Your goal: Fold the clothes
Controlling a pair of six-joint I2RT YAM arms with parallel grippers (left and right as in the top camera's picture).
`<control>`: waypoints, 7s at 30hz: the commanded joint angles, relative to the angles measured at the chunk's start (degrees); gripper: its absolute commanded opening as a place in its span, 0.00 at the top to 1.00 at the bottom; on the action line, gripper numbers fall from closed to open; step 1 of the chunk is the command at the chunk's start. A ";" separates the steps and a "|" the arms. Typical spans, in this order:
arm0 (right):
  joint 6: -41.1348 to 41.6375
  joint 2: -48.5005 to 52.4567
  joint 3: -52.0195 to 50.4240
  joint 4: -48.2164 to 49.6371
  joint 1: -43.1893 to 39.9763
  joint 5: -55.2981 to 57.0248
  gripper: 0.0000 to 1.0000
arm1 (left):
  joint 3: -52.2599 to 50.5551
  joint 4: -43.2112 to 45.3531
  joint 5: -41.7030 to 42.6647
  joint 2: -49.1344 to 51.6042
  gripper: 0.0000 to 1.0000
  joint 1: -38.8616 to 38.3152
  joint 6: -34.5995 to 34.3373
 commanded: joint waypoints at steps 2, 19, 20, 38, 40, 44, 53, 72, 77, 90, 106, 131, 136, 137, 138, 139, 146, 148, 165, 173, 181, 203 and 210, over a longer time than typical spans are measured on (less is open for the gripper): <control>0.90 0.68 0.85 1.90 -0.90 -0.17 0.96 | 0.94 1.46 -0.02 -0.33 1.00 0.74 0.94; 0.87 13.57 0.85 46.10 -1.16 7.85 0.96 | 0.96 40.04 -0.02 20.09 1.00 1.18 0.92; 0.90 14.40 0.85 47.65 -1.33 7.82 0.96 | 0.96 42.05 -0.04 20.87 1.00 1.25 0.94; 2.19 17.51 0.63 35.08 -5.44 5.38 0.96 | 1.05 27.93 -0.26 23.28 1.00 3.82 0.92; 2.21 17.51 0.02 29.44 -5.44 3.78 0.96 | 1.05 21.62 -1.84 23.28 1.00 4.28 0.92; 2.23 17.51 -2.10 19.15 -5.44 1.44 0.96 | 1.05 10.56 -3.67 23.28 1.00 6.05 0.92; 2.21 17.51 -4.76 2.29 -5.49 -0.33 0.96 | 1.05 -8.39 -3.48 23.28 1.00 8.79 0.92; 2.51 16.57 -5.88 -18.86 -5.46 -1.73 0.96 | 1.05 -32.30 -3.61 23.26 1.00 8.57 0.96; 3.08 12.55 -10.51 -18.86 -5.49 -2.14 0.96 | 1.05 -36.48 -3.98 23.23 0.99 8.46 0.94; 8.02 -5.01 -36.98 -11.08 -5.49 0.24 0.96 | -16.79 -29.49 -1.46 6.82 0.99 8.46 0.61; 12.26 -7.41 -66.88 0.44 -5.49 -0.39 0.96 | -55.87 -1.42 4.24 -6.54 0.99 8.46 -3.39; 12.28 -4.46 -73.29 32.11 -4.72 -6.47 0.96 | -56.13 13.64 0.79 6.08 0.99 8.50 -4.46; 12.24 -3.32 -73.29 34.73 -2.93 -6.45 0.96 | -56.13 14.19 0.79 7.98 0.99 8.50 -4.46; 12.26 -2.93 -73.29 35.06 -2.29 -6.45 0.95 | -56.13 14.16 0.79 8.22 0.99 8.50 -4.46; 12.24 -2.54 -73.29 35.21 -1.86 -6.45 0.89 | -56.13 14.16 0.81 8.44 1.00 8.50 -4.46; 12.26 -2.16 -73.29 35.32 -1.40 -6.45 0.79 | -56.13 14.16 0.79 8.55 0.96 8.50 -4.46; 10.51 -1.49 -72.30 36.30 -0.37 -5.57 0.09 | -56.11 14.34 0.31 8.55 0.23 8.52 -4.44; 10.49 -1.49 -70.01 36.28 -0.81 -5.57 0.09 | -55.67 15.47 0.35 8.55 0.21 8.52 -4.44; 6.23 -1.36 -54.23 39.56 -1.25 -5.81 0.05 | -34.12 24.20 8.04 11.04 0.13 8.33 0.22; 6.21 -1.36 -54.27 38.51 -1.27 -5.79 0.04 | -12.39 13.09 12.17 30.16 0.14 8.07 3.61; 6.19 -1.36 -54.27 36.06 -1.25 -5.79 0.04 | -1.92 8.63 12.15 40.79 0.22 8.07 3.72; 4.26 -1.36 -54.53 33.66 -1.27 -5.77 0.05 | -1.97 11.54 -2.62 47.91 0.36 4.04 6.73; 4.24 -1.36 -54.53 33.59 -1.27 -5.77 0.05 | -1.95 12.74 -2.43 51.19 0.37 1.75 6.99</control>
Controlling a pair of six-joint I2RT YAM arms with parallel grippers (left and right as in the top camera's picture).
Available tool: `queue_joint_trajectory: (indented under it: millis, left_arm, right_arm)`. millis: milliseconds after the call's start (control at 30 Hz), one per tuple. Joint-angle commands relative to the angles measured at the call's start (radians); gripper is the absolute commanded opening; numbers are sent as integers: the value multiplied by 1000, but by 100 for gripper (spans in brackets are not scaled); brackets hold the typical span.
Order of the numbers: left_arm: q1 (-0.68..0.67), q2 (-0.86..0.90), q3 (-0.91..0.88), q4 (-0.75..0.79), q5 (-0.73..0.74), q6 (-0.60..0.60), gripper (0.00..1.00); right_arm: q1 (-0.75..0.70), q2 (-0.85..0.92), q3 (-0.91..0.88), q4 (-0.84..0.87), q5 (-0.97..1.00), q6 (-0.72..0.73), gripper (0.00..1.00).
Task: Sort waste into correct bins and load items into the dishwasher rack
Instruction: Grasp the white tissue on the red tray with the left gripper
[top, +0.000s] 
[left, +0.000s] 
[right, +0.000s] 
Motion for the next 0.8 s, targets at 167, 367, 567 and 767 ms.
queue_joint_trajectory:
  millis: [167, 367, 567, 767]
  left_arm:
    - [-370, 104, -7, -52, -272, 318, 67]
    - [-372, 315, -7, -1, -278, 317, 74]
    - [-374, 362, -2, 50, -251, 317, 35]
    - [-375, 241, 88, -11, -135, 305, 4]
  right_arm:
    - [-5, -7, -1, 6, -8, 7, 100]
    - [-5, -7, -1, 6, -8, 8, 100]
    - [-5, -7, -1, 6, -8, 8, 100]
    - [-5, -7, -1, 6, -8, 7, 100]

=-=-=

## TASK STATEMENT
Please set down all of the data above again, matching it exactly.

## EXERCISE OUTPUT
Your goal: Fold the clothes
Controlling a pair of six-joint I2RT YAM arms with parallel grippers (left and right as in the top camera's picture).
`<control>`: waypoints, 7s at 30hz: the commanded joint angles, relative to the angles measured at the chunk's start (degrees); gripper: its absolute commanded opening as a place in its span, 0.00 at the top to 1.00 at the bottom; on the action line, gripper numbers fall from closed to open; step 1 of the chunk is the command at the chunk's start. A ";" separates the steps and a "|" the arms. Typical spans, in this order:
arm0 (right):
  joint 6: -41.1348 to 41.6375
  joint 2: -48.5005 to 52.4567
  joint 3: -52.0195 to 50.4240
  joint 4: -48.2164 to 49.6371
  joint 1: -43.1893 to 39.9763
  joint 5: -55.2981 to 57.0248
  gripper: 0.0000 to 1.0000
arm1 (left):
  joint 3: -52.2599 to 50.5551
  joint 4: -43.2112 to 45.3531
  joint 5: -41.7030 to 42.6647
  joint 2: -49.1344 to 51.6042
  gripper: 0.0000 to 1.0000
  joint 1: -38.8616 to 38.3152
  joint 6: -34.5995 to 34.3373
 commanded: joint waypoints at steps 2, 19, 20, 38, 40, 44, 53, 72, 77, 90, 106, 131, 136, 137, 138, 139, 146, 148, 165, 173, 181, 203 and 210, over a longer time than typical spans are measured on (less is open for the gripper): <control>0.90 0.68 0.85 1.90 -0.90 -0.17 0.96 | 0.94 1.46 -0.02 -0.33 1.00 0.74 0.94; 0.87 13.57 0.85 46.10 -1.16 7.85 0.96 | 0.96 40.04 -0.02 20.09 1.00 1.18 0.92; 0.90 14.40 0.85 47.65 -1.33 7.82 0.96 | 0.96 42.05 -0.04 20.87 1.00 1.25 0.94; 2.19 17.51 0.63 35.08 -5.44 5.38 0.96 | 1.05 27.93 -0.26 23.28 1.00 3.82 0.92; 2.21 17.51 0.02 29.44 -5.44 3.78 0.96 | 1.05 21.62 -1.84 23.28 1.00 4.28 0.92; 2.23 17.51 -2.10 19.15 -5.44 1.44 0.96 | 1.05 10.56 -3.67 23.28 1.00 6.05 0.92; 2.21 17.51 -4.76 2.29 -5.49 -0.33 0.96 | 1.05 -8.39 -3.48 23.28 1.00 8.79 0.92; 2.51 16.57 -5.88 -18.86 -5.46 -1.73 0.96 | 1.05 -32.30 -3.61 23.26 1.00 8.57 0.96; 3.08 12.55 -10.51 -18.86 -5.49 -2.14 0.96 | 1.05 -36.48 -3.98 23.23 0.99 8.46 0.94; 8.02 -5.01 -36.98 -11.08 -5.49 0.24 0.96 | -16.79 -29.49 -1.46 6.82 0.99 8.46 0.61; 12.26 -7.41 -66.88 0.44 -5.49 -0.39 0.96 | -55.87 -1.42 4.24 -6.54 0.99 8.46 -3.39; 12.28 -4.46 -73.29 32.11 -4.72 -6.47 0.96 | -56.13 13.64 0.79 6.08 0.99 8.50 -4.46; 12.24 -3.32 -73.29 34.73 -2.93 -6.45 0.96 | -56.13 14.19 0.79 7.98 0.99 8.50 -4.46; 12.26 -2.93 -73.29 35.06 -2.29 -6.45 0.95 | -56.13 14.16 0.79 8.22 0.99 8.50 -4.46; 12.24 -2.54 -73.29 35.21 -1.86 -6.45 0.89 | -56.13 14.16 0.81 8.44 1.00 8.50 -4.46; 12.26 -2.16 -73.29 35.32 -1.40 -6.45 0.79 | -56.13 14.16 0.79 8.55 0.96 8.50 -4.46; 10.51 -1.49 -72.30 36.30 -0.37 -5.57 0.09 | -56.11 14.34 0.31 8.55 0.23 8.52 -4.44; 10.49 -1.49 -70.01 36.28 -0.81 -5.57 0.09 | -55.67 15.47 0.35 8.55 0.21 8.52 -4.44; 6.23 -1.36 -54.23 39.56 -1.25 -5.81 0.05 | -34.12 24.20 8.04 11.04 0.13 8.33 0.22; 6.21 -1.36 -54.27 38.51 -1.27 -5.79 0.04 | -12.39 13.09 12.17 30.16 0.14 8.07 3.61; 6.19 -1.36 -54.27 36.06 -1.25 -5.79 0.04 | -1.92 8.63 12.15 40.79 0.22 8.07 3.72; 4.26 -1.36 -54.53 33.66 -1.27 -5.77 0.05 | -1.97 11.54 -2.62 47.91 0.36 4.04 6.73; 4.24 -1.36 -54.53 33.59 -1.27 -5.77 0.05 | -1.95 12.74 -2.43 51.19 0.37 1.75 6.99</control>
Controlling a pair of six-joint I2RT YAM arms with parallel grippers (left and right as in the top camera's picture).
Available tool: `queue_joint_trajectory: (indented under it: millis, left_arm, right_arm)`. millis: milliseconds after the call's start (control at 30 Hz), one per tuple. Joint-angle commands relative to the angles measured at the call's start (radians); gripper is the absolute commanded opening; numbers are sent as integers: the value multiplied by 1000, but by 100 for gripper (spans in brackets are not scaled); brackets hold the typical span.
Order of the numbers: left_arm: q1 (-0.68..0.67), q2 (-0.86..0.90), q3 (-0.91..0.88), q4 (-0.75..0.79), q5 (-0.73..0.74), q6 (-0.60..0.60), gripper (0.00..1.00); right_arm: q1 (-0.75..0.70), q2 (-0.85..0.92), q3 (-0.91..0.88), q4 (-0.84..0.87), q5 (-0.97..1.00), q6 (-0.72..0.73), gripper (0.00..1.00).
Task: Sort waste into correct bins and load items into the dishwasher rack
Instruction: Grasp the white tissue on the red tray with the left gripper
[top, +0.000s] 
[left, +0.000s] 
[right, +0.000s] 
Motion for the next 0.8 s, targets at 167, 367, 567 and 767 ms.
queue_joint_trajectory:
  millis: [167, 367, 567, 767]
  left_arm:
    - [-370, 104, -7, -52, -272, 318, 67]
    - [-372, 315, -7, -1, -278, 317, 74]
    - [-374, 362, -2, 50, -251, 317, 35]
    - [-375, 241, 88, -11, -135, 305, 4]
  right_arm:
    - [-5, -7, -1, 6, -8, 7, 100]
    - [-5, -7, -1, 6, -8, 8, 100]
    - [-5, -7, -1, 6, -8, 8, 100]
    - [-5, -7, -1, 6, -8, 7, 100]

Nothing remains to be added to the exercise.